▶ [Exercise] In the records that follow, find each line with "scheduleJointPath" and pull it out.

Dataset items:
◇ ◇ ◇

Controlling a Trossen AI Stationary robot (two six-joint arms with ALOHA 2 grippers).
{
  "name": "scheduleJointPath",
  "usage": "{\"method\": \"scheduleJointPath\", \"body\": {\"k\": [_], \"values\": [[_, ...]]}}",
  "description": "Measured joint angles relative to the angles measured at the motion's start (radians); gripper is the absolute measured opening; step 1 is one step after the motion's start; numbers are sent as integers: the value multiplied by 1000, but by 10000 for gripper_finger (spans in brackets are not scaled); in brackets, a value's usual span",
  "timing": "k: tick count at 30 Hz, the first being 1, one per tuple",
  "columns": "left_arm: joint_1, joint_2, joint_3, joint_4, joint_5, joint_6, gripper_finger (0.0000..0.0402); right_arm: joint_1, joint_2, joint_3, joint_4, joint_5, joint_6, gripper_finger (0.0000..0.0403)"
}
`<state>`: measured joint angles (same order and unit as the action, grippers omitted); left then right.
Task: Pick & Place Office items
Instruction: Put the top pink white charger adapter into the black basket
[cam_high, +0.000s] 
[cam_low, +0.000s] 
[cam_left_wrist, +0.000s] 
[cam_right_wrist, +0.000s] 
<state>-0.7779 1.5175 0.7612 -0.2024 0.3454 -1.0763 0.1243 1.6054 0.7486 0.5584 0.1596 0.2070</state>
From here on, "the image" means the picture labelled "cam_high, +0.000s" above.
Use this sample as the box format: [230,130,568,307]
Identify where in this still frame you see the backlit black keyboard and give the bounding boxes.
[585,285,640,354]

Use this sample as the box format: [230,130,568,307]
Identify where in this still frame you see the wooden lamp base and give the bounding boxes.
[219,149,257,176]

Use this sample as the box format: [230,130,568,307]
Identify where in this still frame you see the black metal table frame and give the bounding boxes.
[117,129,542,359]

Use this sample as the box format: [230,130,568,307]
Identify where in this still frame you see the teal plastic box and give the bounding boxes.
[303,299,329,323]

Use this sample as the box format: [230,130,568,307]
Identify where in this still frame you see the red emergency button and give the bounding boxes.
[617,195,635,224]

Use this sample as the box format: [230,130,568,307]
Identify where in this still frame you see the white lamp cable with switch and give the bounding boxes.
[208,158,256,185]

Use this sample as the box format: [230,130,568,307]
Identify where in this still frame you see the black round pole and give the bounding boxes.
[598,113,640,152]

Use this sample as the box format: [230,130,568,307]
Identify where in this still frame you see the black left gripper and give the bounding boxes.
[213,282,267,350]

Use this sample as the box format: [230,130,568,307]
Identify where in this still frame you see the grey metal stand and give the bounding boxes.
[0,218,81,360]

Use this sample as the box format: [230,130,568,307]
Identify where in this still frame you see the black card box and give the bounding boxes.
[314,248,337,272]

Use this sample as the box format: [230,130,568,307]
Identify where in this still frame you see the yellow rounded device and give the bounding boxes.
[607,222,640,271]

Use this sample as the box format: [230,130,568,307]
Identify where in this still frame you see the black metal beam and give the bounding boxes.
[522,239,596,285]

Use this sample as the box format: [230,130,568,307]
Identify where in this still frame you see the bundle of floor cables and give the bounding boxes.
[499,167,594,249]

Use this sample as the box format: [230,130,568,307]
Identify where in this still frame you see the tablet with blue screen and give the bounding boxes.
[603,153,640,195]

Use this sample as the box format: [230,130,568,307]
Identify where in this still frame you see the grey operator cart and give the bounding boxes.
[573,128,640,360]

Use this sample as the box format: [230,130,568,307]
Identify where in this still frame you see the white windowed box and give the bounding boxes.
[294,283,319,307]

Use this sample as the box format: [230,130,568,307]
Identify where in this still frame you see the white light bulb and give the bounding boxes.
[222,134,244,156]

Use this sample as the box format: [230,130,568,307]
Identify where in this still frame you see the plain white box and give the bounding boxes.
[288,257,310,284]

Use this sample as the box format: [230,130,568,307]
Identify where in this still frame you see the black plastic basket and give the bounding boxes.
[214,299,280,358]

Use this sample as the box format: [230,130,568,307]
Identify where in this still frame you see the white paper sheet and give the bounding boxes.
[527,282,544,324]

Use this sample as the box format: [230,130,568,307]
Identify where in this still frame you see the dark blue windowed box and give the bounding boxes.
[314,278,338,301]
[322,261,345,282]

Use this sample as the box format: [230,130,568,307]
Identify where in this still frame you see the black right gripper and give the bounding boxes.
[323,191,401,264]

◇ ◇ ◇

▶ [Result for this task]
  "name": "scheduleJointPath",
  "usage": "{\"method\": \"scheduleJointPath\", \"body\": {\"k\": [_], \"values\": [[_, ...]]}}",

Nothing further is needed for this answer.